**Your assignment**
Each line in the entries below that holds the string "span" is to be listed.
=== Section Start ===
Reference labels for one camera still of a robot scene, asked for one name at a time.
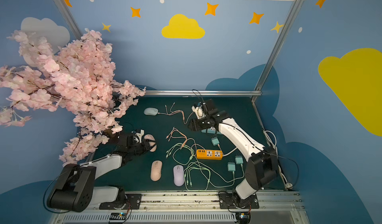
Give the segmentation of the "pink mouse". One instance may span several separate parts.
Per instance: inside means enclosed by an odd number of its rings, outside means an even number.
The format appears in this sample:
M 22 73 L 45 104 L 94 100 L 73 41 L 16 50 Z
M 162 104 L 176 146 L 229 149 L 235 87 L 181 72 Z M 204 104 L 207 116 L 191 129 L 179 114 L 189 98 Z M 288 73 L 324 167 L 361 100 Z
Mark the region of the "pink mouse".
M 150 152 L 155 152 L 156 149 L 157 149 L 157 143 L 156 143 L 156 139 L 154 138 L 153 135 L 151 134 L 146 134 L 144 136 L 144 140 L 148 142 L 149 146 L 150 146 Z
M 150 178 L 152 181 L 158 181 L 160 180 L 162 176 L 162 161 L 160 160 L 155 160 L 153 161 L 151 165 L 151 173 L 150 173 Z

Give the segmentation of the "orange power strip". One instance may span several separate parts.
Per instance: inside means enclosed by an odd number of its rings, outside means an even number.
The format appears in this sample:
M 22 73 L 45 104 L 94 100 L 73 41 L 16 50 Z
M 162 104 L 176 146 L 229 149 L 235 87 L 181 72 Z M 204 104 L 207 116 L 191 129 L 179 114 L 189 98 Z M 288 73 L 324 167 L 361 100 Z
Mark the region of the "orange power strip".
M 196 154 L 197 159 L 222 160 L 223 158 L 221 150 L 198 149 Z

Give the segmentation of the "lavender wireless mouse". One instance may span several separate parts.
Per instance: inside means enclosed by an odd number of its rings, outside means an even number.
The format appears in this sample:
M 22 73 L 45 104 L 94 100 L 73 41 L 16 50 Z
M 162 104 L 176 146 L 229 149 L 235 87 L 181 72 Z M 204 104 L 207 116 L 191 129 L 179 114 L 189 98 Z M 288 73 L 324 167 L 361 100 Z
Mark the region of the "lavender wireless mouse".
M 173 175 L 174 175 L 174 184 L 178 187 L 183 186 L 185 182 L 185 177 L 184 177 L 184 168 L 182 165 L 174 166 Z

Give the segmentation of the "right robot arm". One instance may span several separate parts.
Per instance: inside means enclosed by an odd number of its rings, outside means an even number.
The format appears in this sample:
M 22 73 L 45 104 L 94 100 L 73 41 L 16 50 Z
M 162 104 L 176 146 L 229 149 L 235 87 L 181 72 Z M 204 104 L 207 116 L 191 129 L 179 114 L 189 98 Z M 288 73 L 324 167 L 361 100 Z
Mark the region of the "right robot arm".
M 196 118 L 189 121 L 190 130 L 215 128 L 238 148 L 247 161 L 244 180 L 235 188 L 235 193 L 241 200 L 255 194 L 277 178 L 279 168 L 275 149 L 257 142 L 226 111 L 219 111 L 211 99 L 201 104 L 195 103 L 192 111 Z

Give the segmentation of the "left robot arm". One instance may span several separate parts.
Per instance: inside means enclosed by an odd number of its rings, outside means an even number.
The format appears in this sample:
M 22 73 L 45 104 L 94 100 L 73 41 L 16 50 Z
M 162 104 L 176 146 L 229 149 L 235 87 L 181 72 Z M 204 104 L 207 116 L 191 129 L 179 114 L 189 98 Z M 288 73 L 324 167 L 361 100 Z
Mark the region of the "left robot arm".
M 44 208 L 52 213 L 82 212 L 88 206 L 101 210 L 130 210 L 124 188 L 96 187 L 95 180 L 126 165 L 134 157 L 155 150 L 156 139 L 144 130 L 123 133 L 113 152 L 85 164 L 67 164 L 51 182 L 50 194 L 44 194 Z

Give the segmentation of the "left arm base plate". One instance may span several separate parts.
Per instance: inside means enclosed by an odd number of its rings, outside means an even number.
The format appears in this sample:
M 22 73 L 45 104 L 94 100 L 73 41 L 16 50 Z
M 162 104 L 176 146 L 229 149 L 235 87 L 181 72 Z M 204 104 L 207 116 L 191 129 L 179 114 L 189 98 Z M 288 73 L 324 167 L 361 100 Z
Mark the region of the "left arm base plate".
M 101 203 L 100 210 L 138 210 L 140 208 L 142 194 L 125 193 L 118 194 L 115 201 Z

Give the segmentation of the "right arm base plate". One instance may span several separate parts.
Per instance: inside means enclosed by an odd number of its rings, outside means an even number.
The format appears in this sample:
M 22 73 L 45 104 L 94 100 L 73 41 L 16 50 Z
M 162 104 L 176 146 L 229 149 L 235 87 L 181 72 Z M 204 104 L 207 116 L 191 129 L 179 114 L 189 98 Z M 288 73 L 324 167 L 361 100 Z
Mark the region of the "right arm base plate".
M 256 194 L 246 199 L 241 199 L 237 193 L 226 191 L 218 192 L 219 205 L 221 209 L 259 209 L 259 201 Z
=== Section End ===
**Response**
Give the segmentation of the "pink mouse". One instance may span several separate parts.
Give the segmentation of the "orange power strip". One instance may span several separate parts.
Give the segmentation of the "lavender wireless mouse". One instance may span several separate parts.
Give the segmentation of the "right robot arm". One instance may span several separate parts.
Give the segmentation of the "left robot arm". One instance may span several separate parts.
Give the segmentation of the "left arm base plate". One instance may span several separate parts.
Give the segmentation of the "right arm base plate". One instance may span several separate parts.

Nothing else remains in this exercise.